# The task
If a line of the data below contains the string "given", count it, then state the total alone.

# Available records
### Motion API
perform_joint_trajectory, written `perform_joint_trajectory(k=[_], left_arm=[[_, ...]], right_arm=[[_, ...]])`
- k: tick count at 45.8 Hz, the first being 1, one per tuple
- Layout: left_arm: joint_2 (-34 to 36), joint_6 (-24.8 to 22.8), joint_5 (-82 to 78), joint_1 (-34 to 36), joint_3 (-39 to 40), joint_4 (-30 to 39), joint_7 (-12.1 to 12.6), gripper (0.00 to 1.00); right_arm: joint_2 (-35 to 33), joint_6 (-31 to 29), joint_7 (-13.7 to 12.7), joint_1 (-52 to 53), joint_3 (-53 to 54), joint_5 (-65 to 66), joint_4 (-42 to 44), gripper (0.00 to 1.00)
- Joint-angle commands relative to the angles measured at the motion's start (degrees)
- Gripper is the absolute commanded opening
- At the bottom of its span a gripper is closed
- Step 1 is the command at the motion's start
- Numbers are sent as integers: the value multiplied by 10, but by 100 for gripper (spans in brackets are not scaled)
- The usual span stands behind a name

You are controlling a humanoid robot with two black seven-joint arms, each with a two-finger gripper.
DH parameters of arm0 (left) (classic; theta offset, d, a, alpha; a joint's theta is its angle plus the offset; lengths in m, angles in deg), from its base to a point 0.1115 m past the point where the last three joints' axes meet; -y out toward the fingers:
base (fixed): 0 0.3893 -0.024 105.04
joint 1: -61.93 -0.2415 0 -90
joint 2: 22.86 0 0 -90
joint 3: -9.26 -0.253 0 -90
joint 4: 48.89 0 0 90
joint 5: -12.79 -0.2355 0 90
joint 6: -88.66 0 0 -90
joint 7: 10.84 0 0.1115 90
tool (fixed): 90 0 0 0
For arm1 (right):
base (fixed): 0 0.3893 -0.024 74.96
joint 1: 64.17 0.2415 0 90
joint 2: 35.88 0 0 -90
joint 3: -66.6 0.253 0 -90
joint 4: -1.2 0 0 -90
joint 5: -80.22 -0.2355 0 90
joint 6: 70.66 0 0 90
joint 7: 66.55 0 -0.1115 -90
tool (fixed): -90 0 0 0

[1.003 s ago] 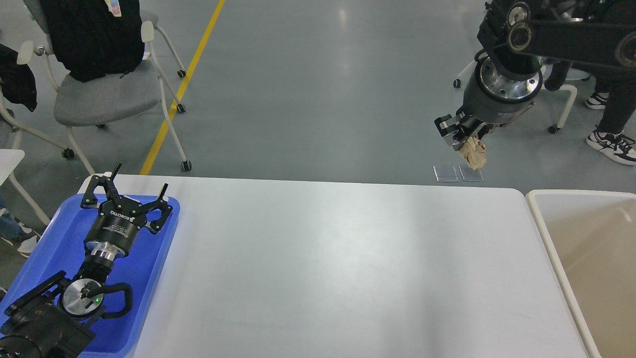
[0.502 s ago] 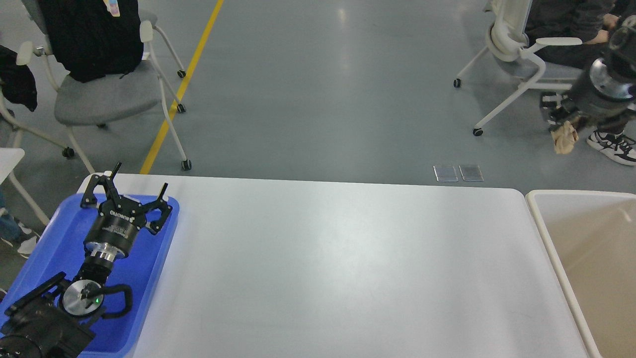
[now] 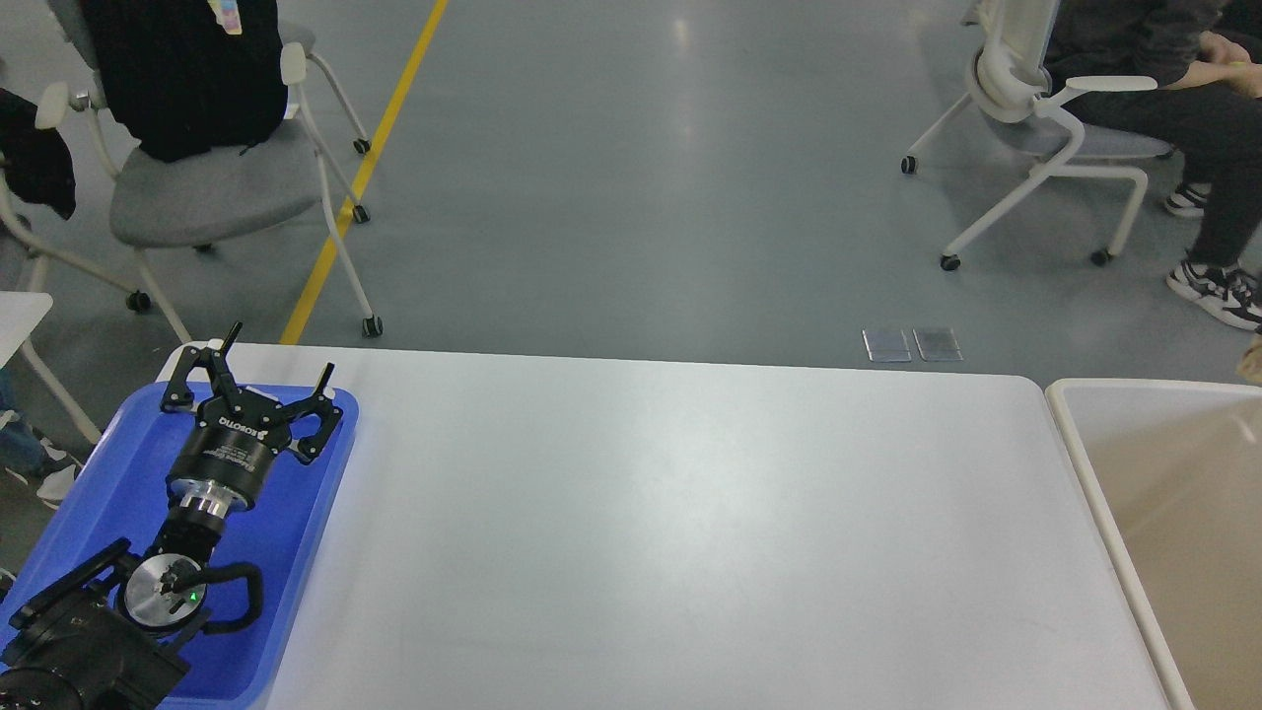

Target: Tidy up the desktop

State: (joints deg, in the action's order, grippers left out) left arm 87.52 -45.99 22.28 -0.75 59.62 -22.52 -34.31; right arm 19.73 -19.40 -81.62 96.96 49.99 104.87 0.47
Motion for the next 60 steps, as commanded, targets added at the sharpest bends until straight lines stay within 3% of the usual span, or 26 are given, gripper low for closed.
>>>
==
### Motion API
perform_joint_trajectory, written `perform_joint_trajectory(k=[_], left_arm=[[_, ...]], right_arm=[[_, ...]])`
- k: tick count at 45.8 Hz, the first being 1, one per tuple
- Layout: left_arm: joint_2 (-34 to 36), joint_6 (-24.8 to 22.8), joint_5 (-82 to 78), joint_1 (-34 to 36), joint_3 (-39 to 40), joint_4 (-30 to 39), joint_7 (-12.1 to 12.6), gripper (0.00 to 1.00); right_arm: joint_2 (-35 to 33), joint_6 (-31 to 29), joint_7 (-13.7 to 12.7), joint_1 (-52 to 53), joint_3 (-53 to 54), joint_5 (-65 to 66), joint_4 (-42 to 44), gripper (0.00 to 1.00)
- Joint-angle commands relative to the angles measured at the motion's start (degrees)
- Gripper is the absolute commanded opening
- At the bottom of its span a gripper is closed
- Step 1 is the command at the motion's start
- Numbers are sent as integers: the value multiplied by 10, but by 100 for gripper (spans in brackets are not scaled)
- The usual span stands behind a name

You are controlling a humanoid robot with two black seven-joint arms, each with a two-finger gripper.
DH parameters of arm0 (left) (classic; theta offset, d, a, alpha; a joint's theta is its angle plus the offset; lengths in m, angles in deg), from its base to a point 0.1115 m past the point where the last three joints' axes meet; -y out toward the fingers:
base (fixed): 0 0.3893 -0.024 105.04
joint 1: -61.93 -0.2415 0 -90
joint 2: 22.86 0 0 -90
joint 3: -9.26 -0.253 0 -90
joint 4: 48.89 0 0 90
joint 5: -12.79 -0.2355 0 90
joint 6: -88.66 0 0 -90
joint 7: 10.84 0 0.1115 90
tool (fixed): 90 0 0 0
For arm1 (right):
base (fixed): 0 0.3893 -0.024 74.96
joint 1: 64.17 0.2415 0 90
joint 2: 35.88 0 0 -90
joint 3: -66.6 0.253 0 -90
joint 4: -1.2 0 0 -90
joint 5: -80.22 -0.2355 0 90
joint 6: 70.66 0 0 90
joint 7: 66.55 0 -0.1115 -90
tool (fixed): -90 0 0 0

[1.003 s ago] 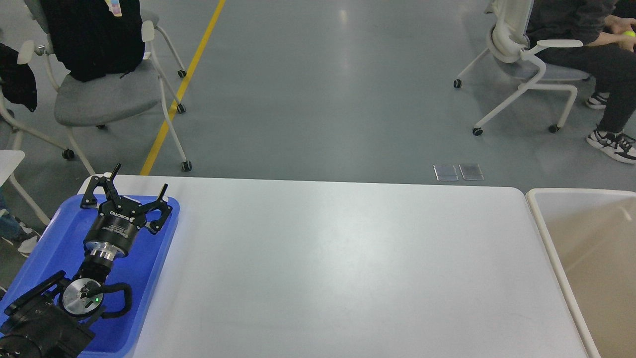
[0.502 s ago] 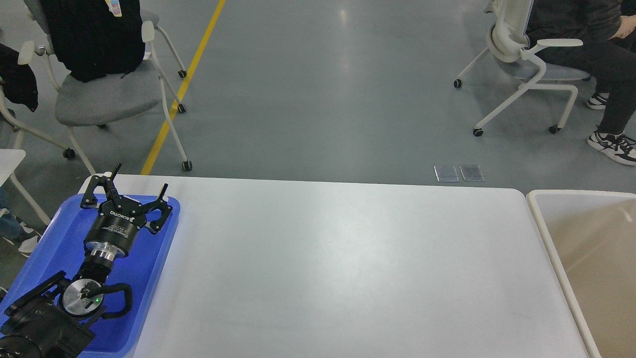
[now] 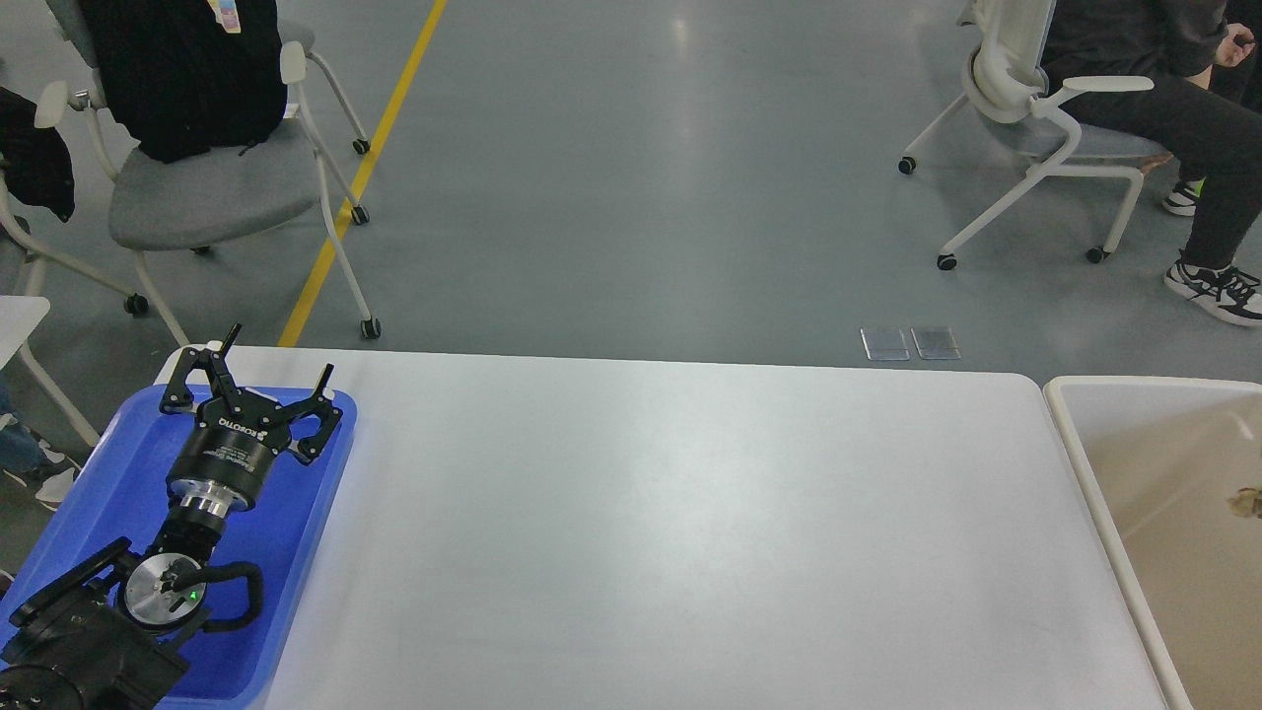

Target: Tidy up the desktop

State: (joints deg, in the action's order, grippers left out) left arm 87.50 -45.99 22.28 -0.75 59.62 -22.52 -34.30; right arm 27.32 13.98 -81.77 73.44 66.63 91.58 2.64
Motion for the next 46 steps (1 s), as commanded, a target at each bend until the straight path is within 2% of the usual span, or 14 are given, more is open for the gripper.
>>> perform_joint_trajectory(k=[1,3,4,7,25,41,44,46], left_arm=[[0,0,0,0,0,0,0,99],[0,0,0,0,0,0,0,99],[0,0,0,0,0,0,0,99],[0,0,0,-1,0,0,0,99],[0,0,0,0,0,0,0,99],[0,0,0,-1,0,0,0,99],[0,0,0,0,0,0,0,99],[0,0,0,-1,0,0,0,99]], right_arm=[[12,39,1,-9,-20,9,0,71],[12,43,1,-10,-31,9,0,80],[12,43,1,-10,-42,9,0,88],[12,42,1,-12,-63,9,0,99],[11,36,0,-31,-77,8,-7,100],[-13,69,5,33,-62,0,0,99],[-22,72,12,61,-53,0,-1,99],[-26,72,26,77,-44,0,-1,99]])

# Exercise result
2